Chang does not foresee any shortage or oversupply of mandarin oranges during the Lunar New Year since there were no major calamities or weather changes in China over the past few months.
“At present, the prices of mandarin oranges are a few ringgit higher compared to last year, but this is because wholesalers are taking in minimal amounts of mandarin oranges.
“I should think the price will normalise once supply increases by the middle of January,” she said.
The Store Group northern region 2 assistant manager Yap Choon Meng said they have brought in 1,000 cartons of mandarin oranges to be sold at their Ipoh branch on Jalan Raja Permaisuri Bainun in the middle of December.
“It’s normal practice for us to import a small number of cartons slightly earlier before the festive season because we want to evaluate the market’s demands.
“Even though it is early, there are still people who love eating mandarin oranges so much that they start buying first to whet their appetite,” he said.
Yap said the response has been encouraging so far as most of the cartons were snapped up over two to three weeks.

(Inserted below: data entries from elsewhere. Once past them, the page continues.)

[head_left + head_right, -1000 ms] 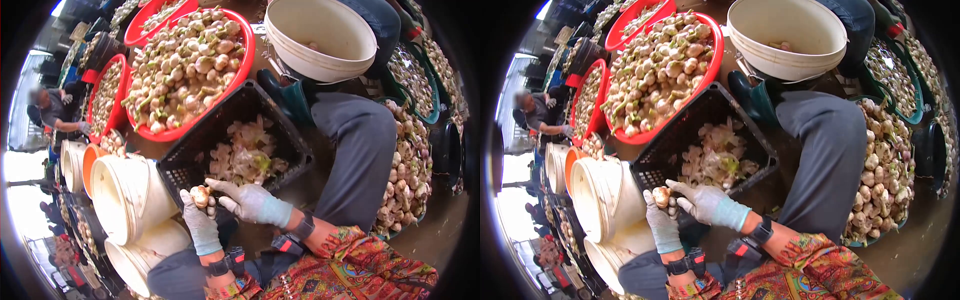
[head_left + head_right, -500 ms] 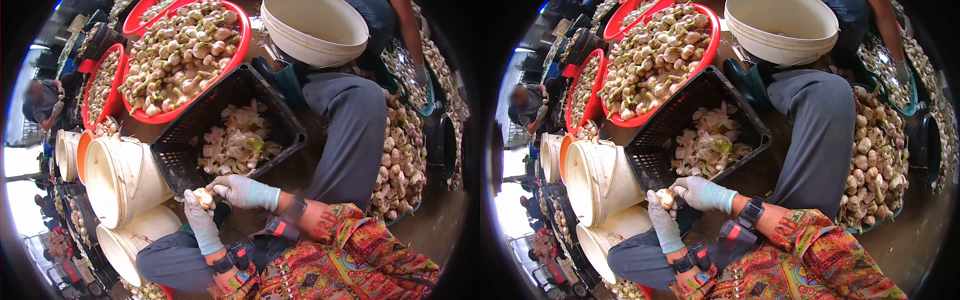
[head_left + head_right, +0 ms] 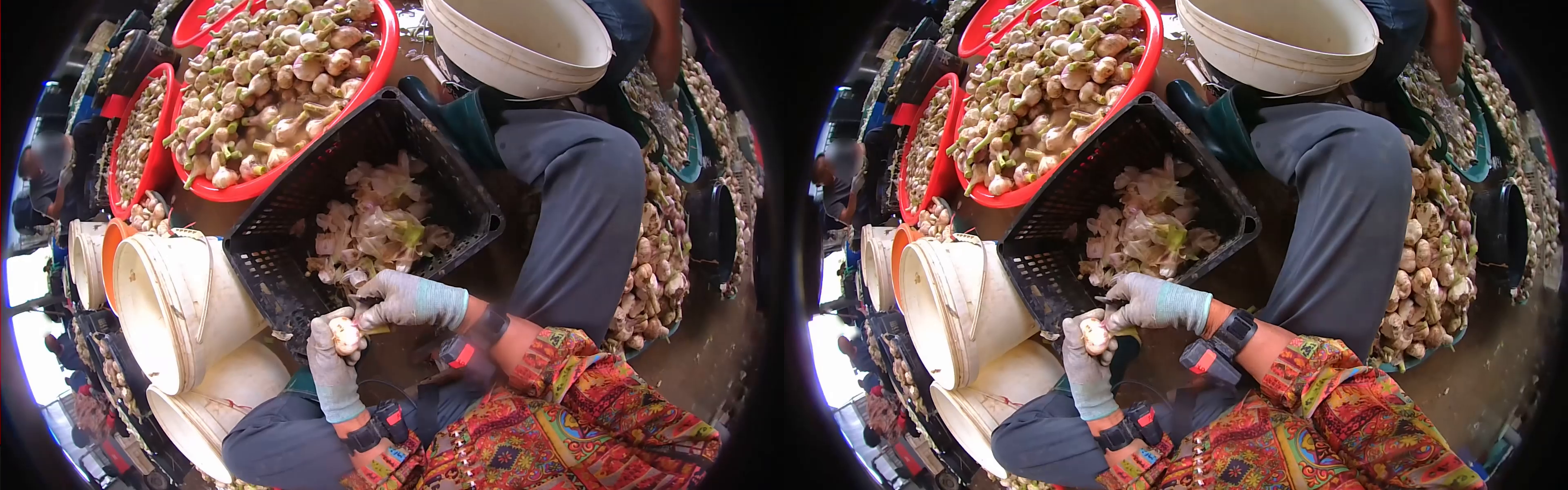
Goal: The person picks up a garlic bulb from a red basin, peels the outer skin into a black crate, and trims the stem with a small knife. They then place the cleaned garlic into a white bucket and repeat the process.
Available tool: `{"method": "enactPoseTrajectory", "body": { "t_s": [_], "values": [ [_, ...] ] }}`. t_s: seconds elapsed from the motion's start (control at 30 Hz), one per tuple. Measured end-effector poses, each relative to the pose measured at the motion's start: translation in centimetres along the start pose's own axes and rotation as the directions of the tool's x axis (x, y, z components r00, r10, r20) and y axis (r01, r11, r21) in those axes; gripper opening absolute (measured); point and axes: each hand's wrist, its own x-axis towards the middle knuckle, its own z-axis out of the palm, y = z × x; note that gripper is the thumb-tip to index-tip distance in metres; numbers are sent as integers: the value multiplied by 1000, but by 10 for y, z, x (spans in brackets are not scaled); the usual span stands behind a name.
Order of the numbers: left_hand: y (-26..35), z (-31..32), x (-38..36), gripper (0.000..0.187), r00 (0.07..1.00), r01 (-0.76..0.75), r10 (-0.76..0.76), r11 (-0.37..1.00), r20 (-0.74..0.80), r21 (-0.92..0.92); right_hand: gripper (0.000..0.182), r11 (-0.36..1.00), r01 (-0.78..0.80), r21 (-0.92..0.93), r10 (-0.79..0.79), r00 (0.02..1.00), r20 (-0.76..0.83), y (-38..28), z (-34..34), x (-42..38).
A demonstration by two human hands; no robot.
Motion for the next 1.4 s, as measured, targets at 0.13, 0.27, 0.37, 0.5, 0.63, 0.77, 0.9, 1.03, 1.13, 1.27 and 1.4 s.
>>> {"method": "enactPoseTrajectory", "body": {
  "t_s": [0.13, 0.27, 0.37, 0.5, 0.63, 0.77, 0.9, 1.03, 1.13, 1.27, 1.4],
  "values": [
    [-1, 0, 4, 63, 978, -208, 203, 969, 47, 131, 31, 954, 20, -299, -83, 976, -199, -1, 8, 4],
    [-2, 6, 0, 52, 971, -237, 238, 971, 24, -25, 52, 895, -185, 405, 223, 974, -47, 4, 8, 6],
    [-2, 9, 3, 44, 965, -249, 261, 938, 18, -240, 50, 940, -82, 331, 143, 976, -166, -6, 9, 9],
    [-23, -10, 16, 43, 987, -140, 158, 934, 29, -327, 30, 991, 74, -109, -105, 942, -318, 13, 29, 22],
    [-21, -16, 8, 43, 953, -74, 262, 688, 152, -722, 19, 785, -308, -537, -125, 771, -625, 21, 19, 36],
    [-14, -11, 3, 40, 948, -134, 306, 628, 85, -766, 30, 689, -347, -636, -193, 759, -622, 1, 6, 19],
    [-14, -1, 1, 33, 927, -344, 366, 728, -88, -593, 29, 989, 26, -143, -73, 938, -340, -24, 26, 1],
    [-18, 2, 0, 32, 890, -453, 427, 799, -158, -396, 31, 966, 33, -256, -116, 941, -317, -26, 32, 2],
    [-17, 6, 1, 33, 868, -495, 476, 820, -140, -288, 33, 948, -2, -320, -121, 924, -363, -24, 31, 3],
    [-20, 11, 7, 35, 903, -425, 420, 835, -94, -349, 32, 995, 34, -90, -71, 895, -440, -6, 30, 15],
    [-19, 11, 12, 34, 927, -339, 374, 780, -43, -526, 22, 972, -10, 235, 94, 932, -350, -10, 22, 12]
  ]
}}
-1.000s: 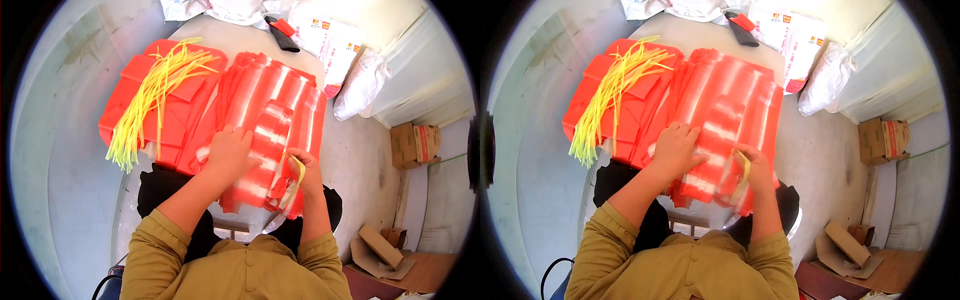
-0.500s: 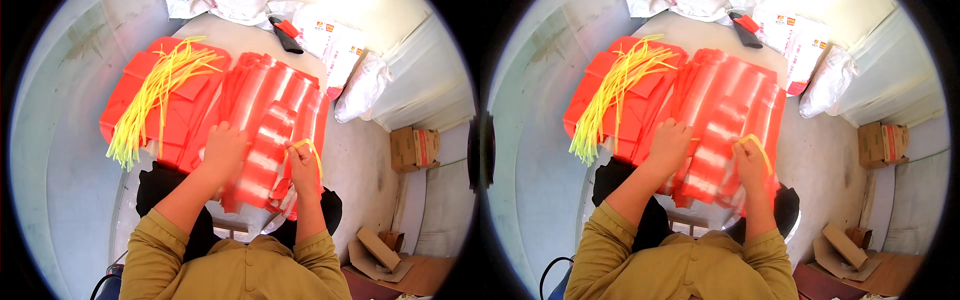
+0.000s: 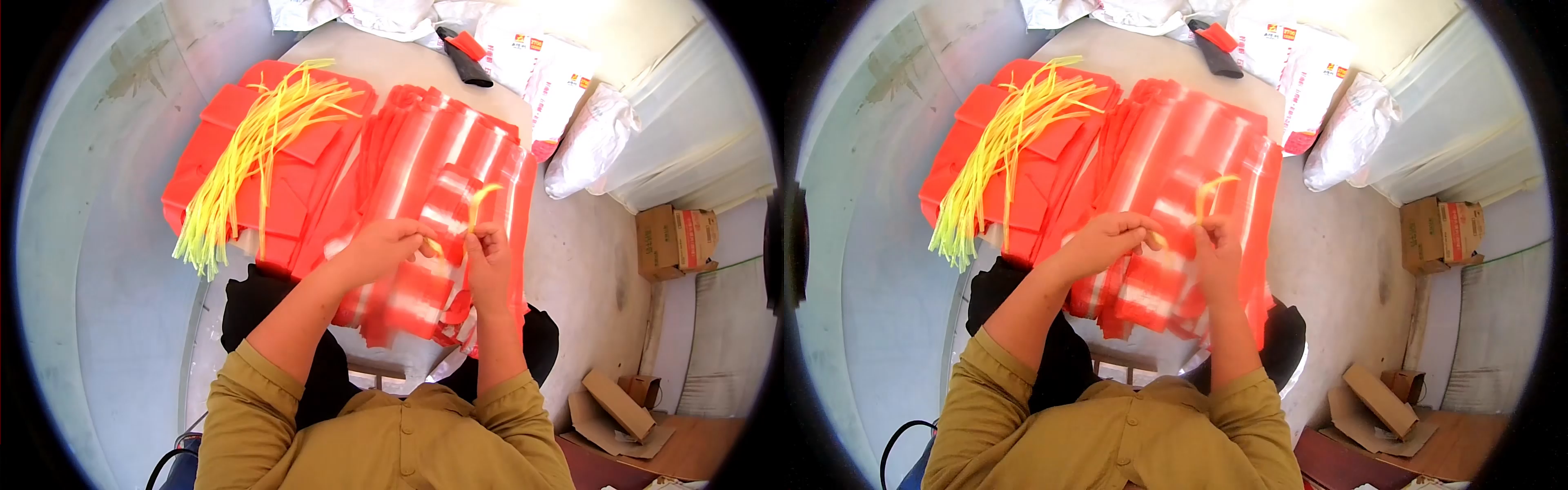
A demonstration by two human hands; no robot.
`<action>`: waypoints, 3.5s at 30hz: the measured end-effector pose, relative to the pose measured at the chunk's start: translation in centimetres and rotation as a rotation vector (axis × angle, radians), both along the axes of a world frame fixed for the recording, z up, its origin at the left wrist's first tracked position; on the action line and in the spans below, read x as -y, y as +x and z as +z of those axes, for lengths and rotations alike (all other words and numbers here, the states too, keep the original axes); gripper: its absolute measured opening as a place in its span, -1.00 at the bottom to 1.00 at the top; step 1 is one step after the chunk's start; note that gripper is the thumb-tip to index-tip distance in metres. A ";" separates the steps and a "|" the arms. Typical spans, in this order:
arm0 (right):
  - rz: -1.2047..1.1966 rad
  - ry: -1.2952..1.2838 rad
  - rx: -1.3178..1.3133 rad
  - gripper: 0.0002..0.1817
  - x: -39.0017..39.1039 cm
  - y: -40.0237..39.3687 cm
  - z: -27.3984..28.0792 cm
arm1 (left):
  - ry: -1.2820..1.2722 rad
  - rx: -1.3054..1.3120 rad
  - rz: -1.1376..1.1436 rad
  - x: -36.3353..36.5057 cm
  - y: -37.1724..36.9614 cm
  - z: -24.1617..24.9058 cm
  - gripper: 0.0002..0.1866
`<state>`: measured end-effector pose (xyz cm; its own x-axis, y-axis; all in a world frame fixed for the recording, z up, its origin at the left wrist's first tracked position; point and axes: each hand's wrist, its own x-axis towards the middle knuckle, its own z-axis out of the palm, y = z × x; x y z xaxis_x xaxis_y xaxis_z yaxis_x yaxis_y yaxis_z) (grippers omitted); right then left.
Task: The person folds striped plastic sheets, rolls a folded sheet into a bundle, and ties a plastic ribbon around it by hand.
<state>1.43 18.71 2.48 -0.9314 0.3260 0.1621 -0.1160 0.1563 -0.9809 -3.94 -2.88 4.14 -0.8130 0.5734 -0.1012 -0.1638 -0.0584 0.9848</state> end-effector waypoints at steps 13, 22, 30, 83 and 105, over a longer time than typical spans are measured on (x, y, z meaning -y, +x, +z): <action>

“I think there are also those who buy them to celebrate Winter Solstice and even Christmas.
“It is also not uncommon to see many non-Chinese consumers coming over to buy them because they seem to enjoy the taste of mandarin oranges very much,” he said.
Yap said consumers can expect more mandarin oranges to be on sale starting mid-January onwards as the Chinese community will have to start making preparations for the new year by then.
In terms of prices, he said they are 10% higher per carton so far compared with last year, due to currency fluctuations.
“We are also looking at a strong possibility that prices will be going up in January as well, but we hope that there will be more supply coming in from China to cushion the impact,” he said.
A big fan of mandarin oranges, housewife April Ong is one of those who would buy the fruit the moment it is in sight.
“I dislike oranges, but I absolutely love mandarin oranges. I’d be eating them from year end until after Chinese New Year.
“I’m not too bothered about people saying it’s unhealthy when consumed in large quantities because it’s not like every day that I get to eat them,” she said.